Сержант поднялся, встал по стойке «смирно», щелкнул каблуками, повернулся, снова щелкнул каблуками и строевым маршем вышел из комнаты.

Кингсли не надеялся что-то узнать у незадачливого рядового Хопкинса, и его пессимизм оправдался. Солдата содержали в импровизированной камере в подвале. Он был худой и измотанный и сначала, казалось, не заметил присутствия Кингсли: сидел и дергал ногой, словно что-то в штанине ему мешало и он пытался это вытряхнуть.

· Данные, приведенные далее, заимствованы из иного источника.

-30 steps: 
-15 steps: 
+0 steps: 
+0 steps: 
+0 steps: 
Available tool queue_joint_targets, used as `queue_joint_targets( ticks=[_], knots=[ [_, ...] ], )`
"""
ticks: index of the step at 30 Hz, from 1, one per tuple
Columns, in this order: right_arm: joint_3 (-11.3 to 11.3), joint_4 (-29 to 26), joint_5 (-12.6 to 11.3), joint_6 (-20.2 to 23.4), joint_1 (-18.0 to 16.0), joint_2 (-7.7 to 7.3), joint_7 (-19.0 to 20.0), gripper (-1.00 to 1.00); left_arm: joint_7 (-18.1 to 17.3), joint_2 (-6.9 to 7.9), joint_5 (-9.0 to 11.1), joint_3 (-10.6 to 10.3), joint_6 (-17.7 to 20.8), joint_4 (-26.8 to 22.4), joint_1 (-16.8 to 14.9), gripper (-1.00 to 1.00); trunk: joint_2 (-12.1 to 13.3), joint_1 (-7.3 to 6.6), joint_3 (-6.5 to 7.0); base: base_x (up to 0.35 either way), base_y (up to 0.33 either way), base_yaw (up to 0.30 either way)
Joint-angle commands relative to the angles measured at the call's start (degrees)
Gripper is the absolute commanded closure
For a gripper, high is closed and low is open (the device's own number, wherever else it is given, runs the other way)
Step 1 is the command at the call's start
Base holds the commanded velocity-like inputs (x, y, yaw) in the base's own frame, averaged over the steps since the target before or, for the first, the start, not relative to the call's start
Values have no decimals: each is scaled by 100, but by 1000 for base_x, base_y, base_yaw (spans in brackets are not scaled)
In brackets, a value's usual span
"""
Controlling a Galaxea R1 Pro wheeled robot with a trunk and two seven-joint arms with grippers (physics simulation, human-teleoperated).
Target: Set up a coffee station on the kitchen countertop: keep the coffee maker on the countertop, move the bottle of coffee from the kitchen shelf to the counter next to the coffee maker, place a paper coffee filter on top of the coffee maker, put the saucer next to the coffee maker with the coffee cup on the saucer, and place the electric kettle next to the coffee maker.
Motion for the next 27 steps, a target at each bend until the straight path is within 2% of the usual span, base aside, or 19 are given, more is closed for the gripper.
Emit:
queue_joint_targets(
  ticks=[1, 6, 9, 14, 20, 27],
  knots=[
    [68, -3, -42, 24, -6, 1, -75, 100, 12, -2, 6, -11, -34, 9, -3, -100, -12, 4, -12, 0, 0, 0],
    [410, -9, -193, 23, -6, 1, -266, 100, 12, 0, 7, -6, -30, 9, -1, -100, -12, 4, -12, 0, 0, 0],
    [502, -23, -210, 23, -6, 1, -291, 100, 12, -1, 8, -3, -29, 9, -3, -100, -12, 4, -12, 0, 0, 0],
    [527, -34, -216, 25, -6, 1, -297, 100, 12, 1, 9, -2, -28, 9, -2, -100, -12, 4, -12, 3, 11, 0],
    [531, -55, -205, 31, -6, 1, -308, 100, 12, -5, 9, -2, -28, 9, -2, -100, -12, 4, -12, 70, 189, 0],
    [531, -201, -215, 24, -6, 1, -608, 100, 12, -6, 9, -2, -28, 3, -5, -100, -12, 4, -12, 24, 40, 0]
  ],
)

— Встать, когда в комнату входит офицер, дерьмо собачье! — рявкнул сержант, и Хопкинс медленно поднялся на ноги.

— Спасибо, сержант, — спокойно сказал Кингсли. — Вы свободны.

Когда сержант, щелкнув каблуками, покинул комнату, Кингсли предложил Хопкинсу сигарету и, закурив сам, попросил заключенного рассказать о вечере убийства.

— Н-н-нечего рассказывать, — ответил мужчина. Заикаться он начал в первый же день Третьей битвы. — Мы с Мак-к-круном поиграли немного в карты, вот и все. Я был рад, что он посидел со мной. Мне было оч-чень плохо. В голове постоянно шумело и все т-такое.